▸ **What to work on**
Your output must match the data word for word, with every line included.

▸ **Dataset excerpt**
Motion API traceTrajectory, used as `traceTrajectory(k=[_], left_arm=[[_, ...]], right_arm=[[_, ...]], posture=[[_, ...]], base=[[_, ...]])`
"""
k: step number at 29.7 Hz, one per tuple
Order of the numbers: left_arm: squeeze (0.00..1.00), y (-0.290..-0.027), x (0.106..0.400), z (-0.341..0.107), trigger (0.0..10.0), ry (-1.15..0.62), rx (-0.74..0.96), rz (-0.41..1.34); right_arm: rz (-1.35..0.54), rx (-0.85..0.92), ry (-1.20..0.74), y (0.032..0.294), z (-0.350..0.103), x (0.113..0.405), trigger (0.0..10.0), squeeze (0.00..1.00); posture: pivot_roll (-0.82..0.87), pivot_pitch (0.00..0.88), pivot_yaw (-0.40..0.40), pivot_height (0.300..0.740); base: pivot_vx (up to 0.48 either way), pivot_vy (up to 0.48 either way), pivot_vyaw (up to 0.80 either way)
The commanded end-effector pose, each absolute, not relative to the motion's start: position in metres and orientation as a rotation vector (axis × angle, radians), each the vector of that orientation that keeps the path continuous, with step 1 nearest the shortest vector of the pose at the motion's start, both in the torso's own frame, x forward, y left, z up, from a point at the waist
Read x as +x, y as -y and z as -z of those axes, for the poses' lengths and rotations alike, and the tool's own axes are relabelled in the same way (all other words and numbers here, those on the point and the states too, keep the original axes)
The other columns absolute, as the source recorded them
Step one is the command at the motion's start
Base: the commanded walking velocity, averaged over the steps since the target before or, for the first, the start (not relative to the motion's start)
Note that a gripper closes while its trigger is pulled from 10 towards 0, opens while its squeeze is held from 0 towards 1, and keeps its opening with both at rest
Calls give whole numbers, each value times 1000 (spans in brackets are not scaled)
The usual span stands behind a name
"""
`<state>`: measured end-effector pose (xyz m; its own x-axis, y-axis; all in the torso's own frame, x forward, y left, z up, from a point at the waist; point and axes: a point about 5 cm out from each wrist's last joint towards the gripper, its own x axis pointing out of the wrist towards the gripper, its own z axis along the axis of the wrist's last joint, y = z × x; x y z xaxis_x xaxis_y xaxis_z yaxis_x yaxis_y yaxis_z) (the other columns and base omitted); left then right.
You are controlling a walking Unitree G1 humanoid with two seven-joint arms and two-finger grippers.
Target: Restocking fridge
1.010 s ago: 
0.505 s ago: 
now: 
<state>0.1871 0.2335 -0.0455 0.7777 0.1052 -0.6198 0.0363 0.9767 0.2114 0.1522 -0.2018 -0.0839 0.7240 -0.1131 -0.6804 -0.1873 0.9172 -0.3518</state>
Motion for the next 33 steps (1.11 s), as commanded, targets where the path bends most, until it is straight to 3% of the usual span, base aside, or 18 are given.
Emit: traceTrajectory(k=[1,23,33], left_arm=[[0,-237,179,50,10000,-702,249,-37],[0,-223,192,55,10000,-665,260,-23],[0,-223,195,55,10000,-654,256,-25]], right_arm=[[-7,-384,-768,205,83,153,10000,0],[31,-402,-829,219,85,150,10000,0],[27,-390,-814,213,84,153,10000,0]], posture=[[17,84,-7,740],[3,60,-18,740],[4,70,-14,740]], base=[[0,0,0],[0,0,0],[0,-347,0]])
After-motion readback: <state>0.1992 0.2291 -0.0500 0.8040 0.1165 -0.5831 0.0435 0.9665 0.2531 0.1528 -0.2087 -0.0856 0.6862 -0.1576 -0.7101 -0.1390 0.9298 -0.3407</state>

▸ **Result for this exercise**
Motion API traceTrajectory, used as `traceTrajectory(k=[_], left_arm=[[_, ...]], right_arm=[[_, ...]], posture=[[_, ...]], base=[[_, ...]])`
"""
k: step number at 29.7 Hz, one per tuple
Order of the numbers: left_arm: squeeze (0.00..1.00), y (-0.290..-0.027), x (0.106..0.400), z (-0.341..0.107), trigger (0.0..10.0), ry (-1.15..0.62), rx (-0.74..0.96), rz (-0.41..1.34); right_arm: rz (-1.35..0.54), rx (-0.85..0.92), ry (-1.20..0.74), y (0.032..0.294), z (-0.350..0.103), x (0.113..0.405), trigger (0.0..10.0), squeeze (0.00..1.00); posture: pivot_roll (-0.82..0.87), pivot_pitch (0.00..0.88), pivot_yaw (-0.40..0.40), pivot_height (0.300..0.740); base: pivot_vx (up to 0.48 either way), pivot_vy (up to 0.48 either way), pivot_vyaw (up to 0.80 either way)
The commanded end-effector pose, each absolute, not relative to the motion's start: position in metres and orientation as a rotation vector (axis × angle, radians), each the vector of that orientation that keeps the path continuous, with step 1 nearest the shortest vector of the pose at the motion's start, both in the torso's own frame, x forward, y left, z up, from a point at the waist
Read x as +x, y as -y and z as -z of those axes, for the poses' lengths and rotations alike, and the tool's own axes are relabelled in the same way (all other words and numbers here, those on the point and the states too, keep the original axes)
The other columns absolute, as the source recorded them
Step one is the command at the motion's start
Base: the commanded walking velocity, averaged over the steps since the target before or, for the first, the start (not relative to the motion's start)
Note that a gripper closes while its trigger is pulled from 10 towards 0, opens while its squeeze is held from 0 towards 1, and keeps its opening with both at rest
Calls give whole numbers, each value times 1000 (spans in brackets are not scaled)
The usual span stands behind a name
"""
`<state>`: measured end-effector pose (xyz m; its own x-axis, y-axis; all in the torso's own frame, x forward, y left, z up, from a point at the waist; point and axes: a point about 5 cm out from each wrist's last joint towards the gripper, its own x axis pointing out of the wrist towards the gripper, its own z axis along the axis of the wrist's last joint, y = z × x; x y z xaxis_x xaxis_y xaxis_z yaxis_x yaxis_y yaxis_z) (the other columns and base omitted); left then right.
You are controlling a walking Unitree G1 humanoid with two seven-joint arms and two-finger grippers.
Target: Restocking fridge
1.010 s ago: 
0.505 s ago: 
now: 
<state>0.1871 0.2335 -0.0455 0.7777 0.1052 -0.6198 0.0363 0.9767 0.2114 0.1522 -0.2018 -0.0839 0.7240 -0.1131 -0.6804 -0.1873 0.9172 -0.3518</state>
Motion for the next 33 steps (1.11 s), as commanded, targets where the path bends most, until it is straight to 3% of the usual span, base aside, or 18 are given.
Emit: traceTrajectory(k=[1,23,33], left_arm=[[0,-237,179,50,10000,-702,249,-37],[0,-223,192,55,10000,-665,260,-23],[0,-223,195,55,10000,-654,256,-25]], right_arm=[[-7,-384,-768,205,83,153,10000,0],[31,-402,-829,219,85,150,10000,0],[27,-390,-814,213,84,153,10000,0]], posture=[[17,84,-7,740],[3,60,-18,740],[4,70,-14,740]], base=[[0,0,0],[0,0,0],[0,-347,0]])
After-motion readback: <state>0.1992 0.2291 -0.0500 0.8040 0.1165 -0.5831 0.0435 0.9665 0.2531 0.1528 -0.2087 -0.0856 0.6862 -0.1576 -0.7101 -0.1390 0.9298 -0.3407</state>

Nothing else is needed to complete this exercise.